A Long Surprising Train of Wonderful Blessings

 

Well, we had a great “Listening Party” last Sunday!

I didn’t know what a Listening Party was until Darrell Bledsoe, my friend and producer of my new music CD, said several months ago, “Curtis, when the album’s ready, we need to have a Listening Party.”

“A what, Darrell?”

“A party where we invite folks to come just listen to the CD as we play it on a good sound system and we talk about each of the songs. It’ll be a great time!”

And he was right.

Among the many things I’ve learned making this album is why it’s a great blessing to have the right producer. Any writer, no matter how experienced, needs an editor, a second set of eyes, to help hone the work he’s already done and make it better. And I know now how true that is for music as well—and, come to think of it, life; we all need mentors, teachers, counselors, trusted friends, to help us be better than we could ever be on our own.

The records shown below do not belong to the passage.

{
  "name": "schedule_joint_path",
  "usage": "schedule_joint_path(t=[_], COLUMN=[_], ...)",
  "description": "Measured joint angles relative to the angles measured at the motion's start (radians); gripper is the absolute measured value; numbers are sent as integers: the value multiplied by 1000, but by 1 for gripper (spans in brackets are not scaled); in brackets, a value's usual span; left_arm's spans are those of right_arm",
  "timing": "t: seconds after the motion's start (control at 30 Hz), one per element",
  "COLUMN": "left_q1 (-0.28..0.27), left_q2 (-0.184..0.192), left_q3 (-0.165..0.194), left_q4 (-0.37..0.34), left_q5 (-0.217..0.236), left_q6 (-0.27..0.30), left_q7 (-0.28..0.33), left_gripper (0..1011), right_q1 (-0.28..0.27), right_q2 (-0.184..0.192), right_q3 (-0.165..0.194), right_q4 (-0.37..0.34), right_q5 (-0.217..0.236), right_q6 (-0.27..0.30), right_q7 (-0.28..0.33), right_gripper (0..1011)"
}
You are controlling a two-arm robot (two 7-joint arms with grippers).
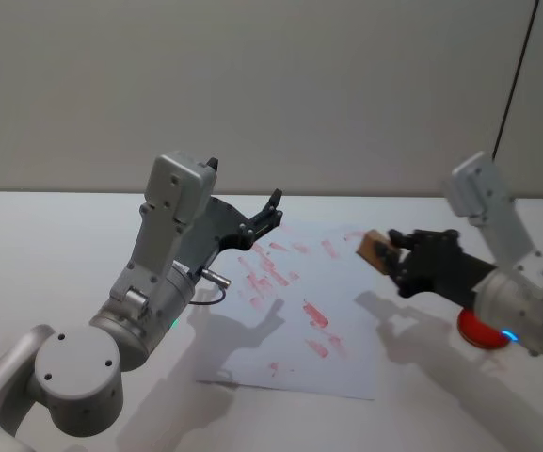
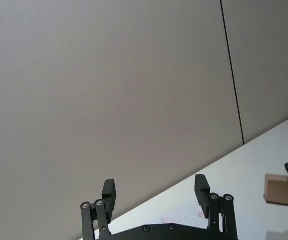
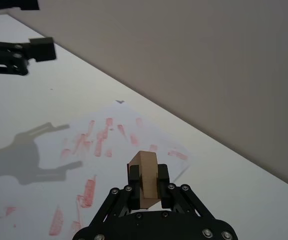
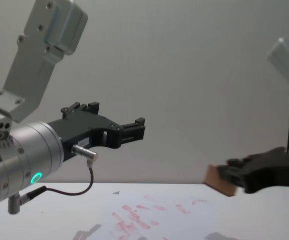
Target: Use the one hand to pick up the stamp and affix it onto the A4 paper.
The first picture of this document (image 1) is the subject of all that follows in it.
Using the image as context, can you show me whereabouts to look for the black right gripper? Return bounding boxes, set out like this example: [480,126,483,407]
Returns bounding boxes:
[376,228,497,308]

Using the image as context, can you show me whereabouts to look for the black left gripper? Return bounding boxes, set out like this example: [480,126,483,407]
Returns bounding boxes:
[175,156,285,279]

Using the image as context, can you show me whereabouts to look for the white paper with red marks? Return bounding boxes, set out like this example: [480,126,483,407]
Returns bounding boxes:
[194,220,381,402]

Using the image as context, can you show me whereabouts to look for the wooden stamp block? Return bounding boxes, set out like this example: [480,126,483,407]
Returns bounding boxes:
[355,229,402,276]

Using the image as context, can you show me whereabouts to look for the thin cable with silver plug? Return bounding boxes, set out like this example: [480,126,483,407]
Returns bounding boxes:
[186,267,232,307]

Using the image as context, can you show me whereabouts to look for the thin black hanging cable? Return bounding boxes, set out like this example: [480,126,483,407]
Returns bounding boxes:
[491,0,542,161]

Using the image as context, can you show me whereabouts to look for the round red ink pad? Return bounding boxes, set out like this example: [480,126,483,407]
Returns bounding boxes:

Obviously, very early in making a record (yeah, I’ve learned that’s still a good term; it’s short for “recording” whether it ends up on vinyl or polycarbonate plastic), you need a list of songs. I knew pretty well which songs I wanted on this CD, but when it came time to “nail down” the list, Darrell said, “We need to get some variety in here. Curtis, you need a barn burner!”

“A what? Darrell, I don’t do barn-burners.”

Well, okay, I’ve done some fast, zippy, rip-snortin’ songs with quartets and other groups, and had fun, but solos? Nope.

His reply, as I heard it, was, “Curtis, you’re a crooner. That’s your basic style. Fine. That means you have no problem helping people gently drift off to sleep; somewhere on this album, you need a song to wake ’em back up!”

He was right!

“You know what? I think it’d be fun if you’d sing ‘Long Black Train’!”

“Huh? Can you play it for me? [He did.] You’re kidding, right? [He wasn’t.]”

Well, long train—I mean “story”—short, that country-western song by Josh Turner (in Johnny Cash style) is on my album.

At first, my reaction was, “No.” Then my reaction was, “I’m not sure I can.” It would mean surrendering my English degree, clothespinning my nose, and getting as many as six syllables out of words the good Lord intended only to have one.

At one point, I found myself standing out by a railroad track with a digital recorder in hand trying to get “train sounds” to record at the first of the song (I can only imagine what the engineer thought I was about to do). We found a lot better train sound online, and a great engineer—sound, not train—actually “tuned” the whistle to my song’s key! (Two more blessings, by the way. The owner/engineer and assistant engineer at the studio who are amazing and so much fun to work with.)

All of this reminds me again that one of God’s best blessings is not one but many—the many people God graciously puts into our lives to help make us and our work and our lives so much better than we could ever be alone.